Alle soorten binnen de taxonomische groep Odontoceti (tandwalvissen), met uitzondering van de potvis (waarvan de mannetjes minstens 18 m lang kunnen worden), zijn kleine tot middelgrote walvissen, dolfijnen en bruinvissen. Sexuele tweevormigheid is de regel. Karakteristiek voor de tandwalvissen is de levenslange aanwezigheid van tanden (hoewel in sommige soorten de tanden in het tandvlees of kaakbot verdwijnen, in andere soorten afslijten of uitvallen, en in weer andere soorten rare vormen aannemen). Ook karakteristiek voor deze soorten is het enkele spuitgat, en asymetrische schedel met een holvorming profiel, een borstbeen met drie of meer delen, een complex systeem van neuszakken, en een vettig orgaan in het voorhoofd, de meloen.

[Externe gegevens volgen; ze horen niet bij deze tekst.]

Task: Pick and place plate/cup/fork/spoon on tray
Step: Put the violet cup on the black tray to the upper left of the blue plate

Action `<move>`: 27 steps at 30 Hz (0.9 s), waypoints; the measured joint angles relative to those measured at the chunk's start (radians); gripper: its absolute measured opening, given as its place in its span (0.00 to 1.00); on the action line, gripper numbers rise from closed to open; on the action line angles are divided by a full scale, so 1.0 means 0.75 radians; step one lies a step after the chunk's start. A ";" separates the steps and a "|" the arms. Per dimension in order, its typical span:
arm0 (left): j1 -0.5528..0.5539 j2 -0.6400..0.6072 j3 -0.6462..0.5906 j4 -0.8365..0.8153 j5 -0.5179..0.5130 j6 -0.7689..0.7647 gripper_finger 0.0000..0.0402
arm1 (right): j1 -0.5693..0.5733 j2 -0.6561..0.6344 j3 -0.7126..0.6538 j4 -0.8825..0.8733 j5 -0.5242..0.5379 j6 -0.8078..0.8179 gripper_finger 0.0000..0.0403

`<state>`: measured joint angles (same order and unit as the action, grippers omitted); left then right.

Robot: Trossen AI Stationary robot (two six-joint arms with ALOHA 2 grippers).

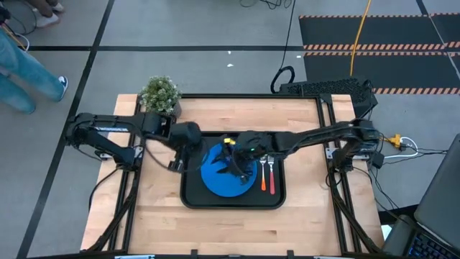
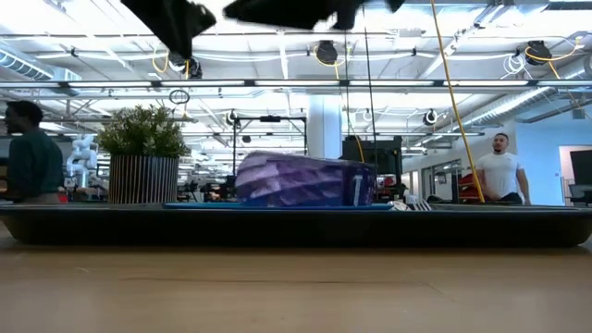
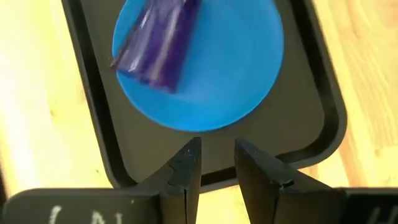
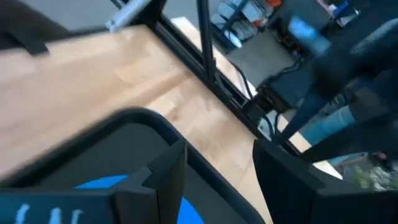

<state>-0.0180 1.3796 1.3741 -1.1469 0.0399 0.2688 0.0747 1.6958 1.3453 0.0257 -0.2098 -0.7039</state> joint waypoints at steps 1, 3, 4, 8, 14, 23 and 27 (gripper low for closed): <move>0.034 0.000 -0.010 0.003 0.028 0.003 0.25 | 0.006 -0.041 0.000 -0.036 0.002 0.025 0.44; 0.108 -0.001 -0.046 0.056 0.088 0.004 0.25 | 0.024 -0.131 0.000 -0.127 0.001 0.062 0.44; 0.145 -0.001 -0.072 0.105 0.126 0.000 0.25 | 0.034 -0.175 0.000 -0.166 0.000 0.080 0.44; 0.302 0.000 -0.184 0.281 0.294 -0.025 0.25 | 0.074 -0.329 -0.002 -0.308 0.001 0.154 0.44; 0.506 0.000 -0.357 0.526 0.612 -0.224 0.25 | 0.122 -0.547 -0.192 -0.221 0.000 0.191 0.44; 0.562 0.000 -0.617 0.992 1.091 -0.672 0.25 | 0.119 -0.827 -0.565 0.258 0.049 0.190 0.44; 0.561 0.000 -0.689 1.032 1.024 -0.778 0.25 | 0.119 -0.889 -0.648 0.369 0.128 0.204 0.44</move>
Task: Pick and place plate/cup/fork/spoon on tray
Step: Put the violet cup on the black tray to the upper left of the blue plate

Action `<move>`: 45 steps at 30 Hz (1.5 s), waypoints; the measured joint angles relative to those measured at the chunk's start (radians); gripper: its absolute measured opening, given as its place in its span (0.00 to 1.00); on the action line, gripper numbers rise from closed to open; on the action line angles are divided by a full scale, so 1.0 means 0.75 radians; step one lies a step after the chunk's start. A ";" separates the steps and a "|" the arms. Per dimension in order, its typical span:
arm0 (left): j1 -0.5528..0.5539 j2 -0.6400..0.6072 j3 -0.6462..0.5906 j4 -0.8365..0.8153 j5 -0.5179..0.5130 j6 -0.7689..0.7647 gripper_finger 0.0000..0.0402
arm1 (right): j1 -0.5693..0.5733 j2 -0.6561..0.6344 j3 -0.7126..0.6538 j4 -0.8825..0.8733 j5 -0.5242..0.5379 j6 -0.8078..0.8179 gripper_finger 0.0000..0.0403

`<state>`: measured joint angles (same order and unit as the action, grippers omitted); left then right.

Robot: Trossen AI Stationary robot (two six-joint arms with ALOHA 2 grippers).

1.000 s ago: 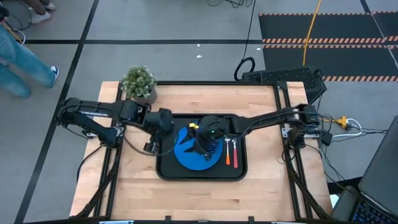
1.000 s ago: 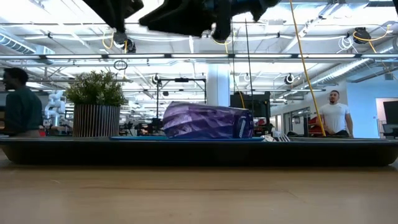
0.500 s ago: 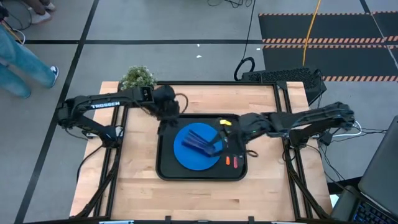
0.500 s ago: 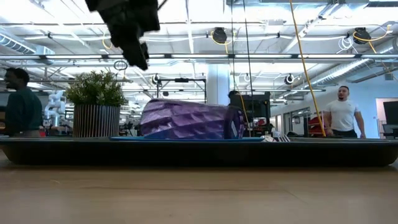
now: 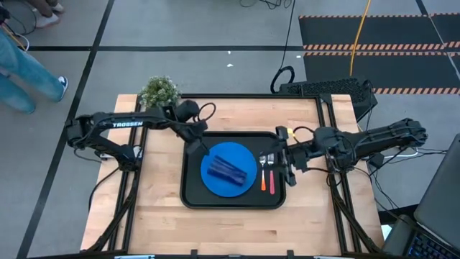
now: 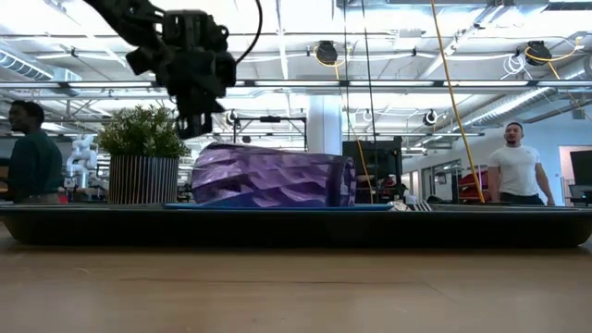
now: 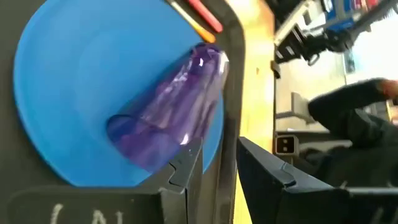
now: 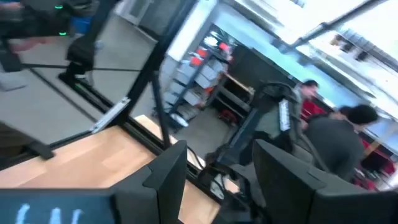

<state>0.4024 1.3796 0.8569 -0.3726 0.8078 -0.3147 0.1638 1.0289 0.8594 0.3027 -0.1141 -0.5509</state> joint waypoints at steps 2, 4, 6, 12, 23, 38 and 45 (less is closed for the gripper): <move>-0.011 0.000 -0.033 0.048 -0.024 -0.068 0.25 | 0.000 -0.008 -0.011 0.005 0.019 0.021 0.44; -0.031 0.000 -0.063 0.120 -0.027 -0.143 0.25 | 0.000 -0.008 -0.011 0.009 0.019 0.030 0.44; -0.058 0.000 -0.089 0.207 -0.020 -0.206 0.25 | 0.000 -0.008 -0.011 0.010 0.019 0.030 0.44; -0.119 0.000 -0.104 0.180 0.002 -0.214 0.25 | 0.000 -0.008 -0.011 0.009 0.022 0.029 0.44; -0.168 0.000 -0.106 -0.004 -0.162 -0.117 0.30 | -0.001 -0.007 -0.011 0.026 0.023 0.035 0.44; -0.203 0.000 -0.106 0.038 -0.177 -0.172 0.57 | -0.001 -0.007 -0.011 0.027 0.019 0.031 0.44; -0.273 0.018 -0.105 0.073 -0.204 -0.228 0.57 | -0.001 -0.007 -0.011 0.028 0.019 0.031 0.44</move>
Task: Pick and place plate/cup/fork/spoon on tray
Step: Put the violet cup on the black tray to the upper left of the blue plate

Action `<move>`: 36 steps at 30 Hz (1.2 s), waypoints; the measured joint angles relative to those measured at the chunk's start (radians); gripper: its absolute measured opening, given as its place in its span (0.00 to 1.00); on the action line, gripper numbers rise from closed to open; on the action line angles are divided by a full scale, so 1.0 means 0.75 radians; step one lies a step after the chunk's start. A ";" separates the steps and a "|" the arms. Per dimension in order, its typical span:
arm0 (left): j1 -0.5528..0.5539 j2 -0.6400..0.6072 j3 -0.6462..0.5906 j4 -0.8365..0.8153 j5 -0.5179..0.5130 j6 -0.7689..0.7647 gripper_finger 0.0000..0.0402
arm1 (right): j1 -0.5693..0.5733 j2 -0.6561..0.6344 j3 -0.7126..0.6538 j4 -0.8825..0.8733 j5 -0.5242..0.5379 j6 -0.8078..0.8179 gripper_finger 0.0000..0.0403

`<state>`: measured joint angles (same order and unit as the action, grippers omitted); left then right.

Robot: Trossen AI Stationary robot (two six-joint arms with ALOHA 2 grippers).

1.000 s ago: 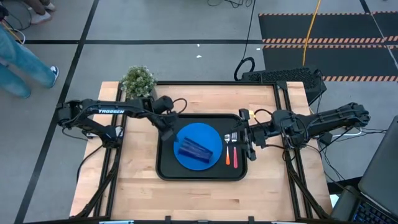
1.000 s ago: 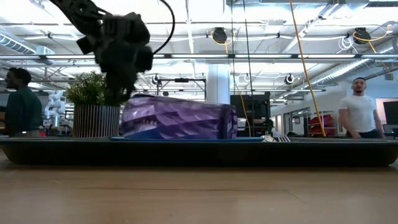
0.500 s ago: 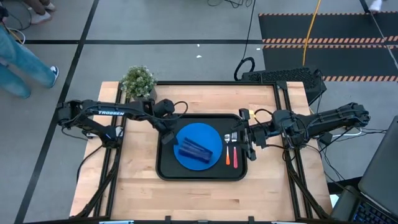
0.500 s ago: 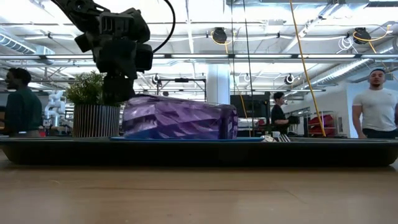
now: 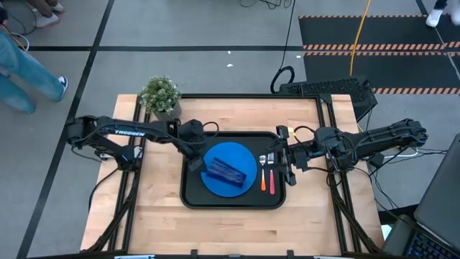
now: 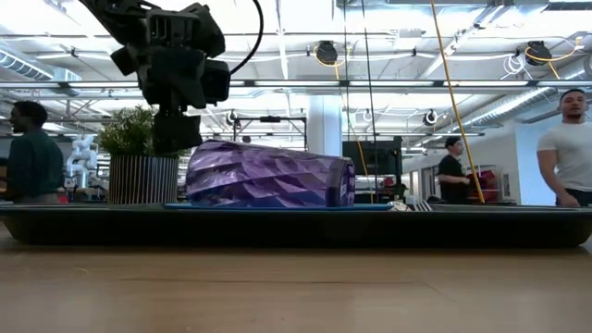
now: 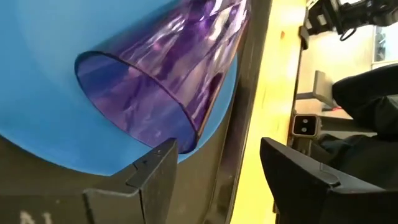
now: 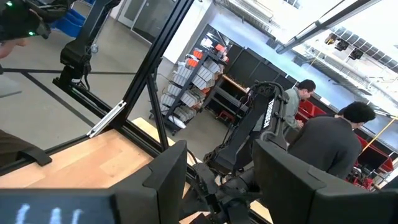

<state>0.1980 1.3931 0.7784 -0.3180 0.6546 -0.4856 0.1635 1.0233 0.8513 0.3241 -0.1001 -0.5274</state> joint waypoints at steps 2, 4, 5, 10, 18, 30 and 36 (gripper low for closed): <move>-0.018 0.011 0.000 0.011 -0.003 -0.016 0.57 | 0.000 0.000 0.000 0.002 -0.001 0.001 0.44; -0.032 0.030 0.002 0.060 -0.003 -0.029 0.57 | 0.000 0.000 0.000 0.004 -0.001 0.005 0.44; -0.035 0.038 0.002 0.070 -0.004 -0.032 0.57 | 0.000 0.000 0.001 0.008 -0.001 0.006 0.44; -0.043 0.082 0.001 0.148 -0.005 -0.045 0.57 | 0.000 0.000 0.000 0.011 -0.001 0.009 0.44; -0.043 0.117 0.001 0.211 -0.003 -0.071 0.57 | 0.000 0.000 0.000 0.011 -0.001 0.009 0.44; -0.051 0.117 0.001 0.221 -0.002 -0.080 0.57 | 0.000 0.000 0.001 0.011 -0.001 0.010 0.44; -0.095 0.117 0.001 0.223 -0.002 -0.099 0.57 | 0.000 0.000 0.001 0.011 -0.001 0.010 0.44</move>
<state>0.1265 1.4811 0.7792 -0.1509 0.6529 -0.5598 0.1635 1.0233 0.8516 0.3321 -0.1005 -0.5201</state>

Het wordt algemeen aangenomen dat alle tandwalvissen in staat zijn tot echolocatie. Ze kunnen gespecialiseerde geluiden produceren om te navigeren, voedsel te vinden, en roofdieren te ontwijken. Deze eigenschap is echter niet voor alle soorten bewezen, maar alleen experimenteel vastgesteld voor enkele soorten die met success in gevangenschap zijn gehouden.
De Odontoceti voeden zich met o.a. vis en inktvis.